Choose your property investment wisely and you can look forward to long-term capital growth. History is no guarantee of future performance, but until we develop a working crystal ball, it remains a useful tool for analysing the potential of various investment types. Property prices in Australia have tended to double approximately every seven to ten years. This is a trend that has been established over the last 100 years or so, so there is little to suggest that it will change any time soon. To maximise the growth potential of your property, thoroughly research the locale, so that you are certain that you are buying in a developing area and that you are paying a fair price for the property.

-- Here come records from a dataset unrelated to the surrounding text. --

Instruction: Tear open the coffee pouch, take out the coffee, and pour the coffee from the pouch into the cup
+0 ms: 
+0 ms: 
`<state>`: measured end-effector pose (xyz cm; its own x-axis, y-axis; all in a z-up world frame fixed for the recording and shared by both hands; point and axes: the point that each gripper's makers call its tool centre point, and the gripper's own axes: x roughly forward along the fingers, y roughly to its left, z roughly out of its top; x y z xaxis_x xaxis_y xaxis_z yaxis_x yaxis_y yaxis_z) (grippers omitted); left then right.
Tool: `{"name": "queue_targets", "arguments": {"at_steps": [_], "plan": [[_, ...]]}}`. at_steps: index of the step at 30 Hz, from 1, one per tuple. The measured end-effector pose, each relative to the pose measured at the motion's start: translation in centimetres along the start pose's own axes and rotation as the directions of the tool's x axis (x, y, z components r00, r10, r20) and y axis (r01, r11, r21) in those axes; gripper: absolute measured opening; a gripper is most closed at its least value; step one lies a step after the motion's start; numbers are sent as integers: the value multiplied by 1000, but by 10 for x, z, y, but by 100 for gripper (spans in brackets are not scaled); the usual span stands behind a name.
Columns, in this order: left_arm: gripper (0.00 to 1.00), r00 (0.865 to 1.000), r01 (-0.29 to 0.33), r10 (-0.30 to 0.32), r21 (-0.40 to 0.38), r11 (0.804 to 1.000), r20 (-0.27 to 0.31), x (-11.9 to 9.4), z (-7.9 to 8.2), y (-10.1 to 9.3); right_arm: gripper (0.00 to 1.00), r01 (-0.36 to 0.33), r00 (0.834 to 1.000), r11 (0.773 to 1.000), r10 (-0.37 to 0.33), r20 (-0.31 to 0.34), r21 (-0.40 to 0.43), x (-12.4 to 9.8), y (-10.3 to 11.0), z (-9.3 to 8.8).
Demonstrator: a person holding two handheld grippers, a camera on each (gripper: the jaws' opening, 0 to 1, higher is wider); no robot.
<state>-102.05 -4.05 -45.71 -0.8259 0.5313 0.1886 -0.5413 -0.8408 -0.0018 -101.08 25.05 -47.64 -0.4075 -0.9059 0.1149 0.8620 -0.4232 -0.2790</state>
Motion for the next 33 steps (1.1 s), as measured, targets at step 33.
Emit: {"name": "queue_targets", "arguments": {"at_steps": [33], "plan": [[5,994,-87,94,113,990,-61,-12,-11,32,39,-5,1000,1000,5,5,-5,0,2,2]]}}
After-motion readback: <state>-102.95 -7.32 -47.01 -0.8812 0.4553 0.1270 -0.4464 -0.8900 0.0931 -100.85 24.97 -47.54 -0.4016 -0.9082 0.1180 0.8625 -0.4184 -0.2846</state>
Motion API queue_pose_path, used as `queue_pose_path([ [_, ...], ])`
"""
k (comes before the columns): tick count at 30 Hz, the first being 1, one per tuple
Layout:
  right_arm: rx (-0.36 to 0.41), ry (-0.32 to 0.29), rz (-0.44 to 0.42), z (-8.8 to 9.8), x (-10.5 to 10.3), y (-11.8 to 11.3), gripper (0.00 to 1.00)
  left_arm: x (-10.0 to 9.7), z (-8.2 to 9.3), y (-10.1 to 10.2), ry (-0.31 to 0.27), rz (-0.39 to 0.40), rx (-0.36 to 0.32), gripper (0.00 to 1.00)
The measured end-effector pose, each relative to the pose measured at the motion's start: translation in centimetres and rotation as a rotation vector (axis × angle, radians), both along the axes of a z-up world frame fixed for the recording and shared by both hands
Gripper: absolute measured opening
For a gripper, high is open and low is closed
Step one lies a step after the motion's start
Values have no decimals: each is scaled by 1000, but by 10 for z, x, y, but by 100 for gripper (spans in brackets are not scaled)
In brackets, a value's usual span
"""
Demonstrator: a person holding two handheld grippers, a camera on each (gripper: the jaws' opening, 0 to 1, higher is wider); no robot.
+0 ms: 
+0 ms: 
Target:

Property investments give you more than just the promise of long term capital growth. The right property, purchased at the right price, in the right rental market, will also deliver well in terms of rental income. The key is to choose a property in a popular area with plenty of amenities. Do this and you will be able to command excellent rental values and keep vacancy of your property to a minimum, which is the key to maximising rental yield. Restricted supply of rental property and strong population growth in Australia continues to increase the rental value of property investment.
Lack of volatility
Residential property is a relatively stable investment. Of course it is true that property prices can go down as well as up, but compared, for example, to the stock market it is generally predictable. There are many reasons for this, though the main one comes from the very nature of the property market – in that everyone is in it. Although there are an increasing number of investors, the vast majority of properties remain owner occupied. So, regardless of whether prices go up or down, owner occupiers still need somewhere to live, so on the whole they will just react to changes stoically, by not selling in a downturn. This helps to even out any fluctuations in the market.
Property can be a very tax efficient investment. For a start, if you borrow money to purchase an investment property, the interest on that loan is fully tax deductible. Furthermore, as long as you own the property for more than a year you only pay capital gains tax on 50 percent of the gain. Always ensure that you seek guidance from a qualified taxation accountant.
Leverage is an important tool in maximising your investment potential and property investment in a simple way to take advantage of it. Banks see property as reliable secure assets, so in many cases they are far more willing to lend up to 80 or 90 percent of the total value than they would be for other types of investment, such as stocks and shares. This enables you to make larger investments with greater returns. As the value of the property rises the percentage to which you are leveraged reduces, giving you the option to borrow again against the equity to fund another investment.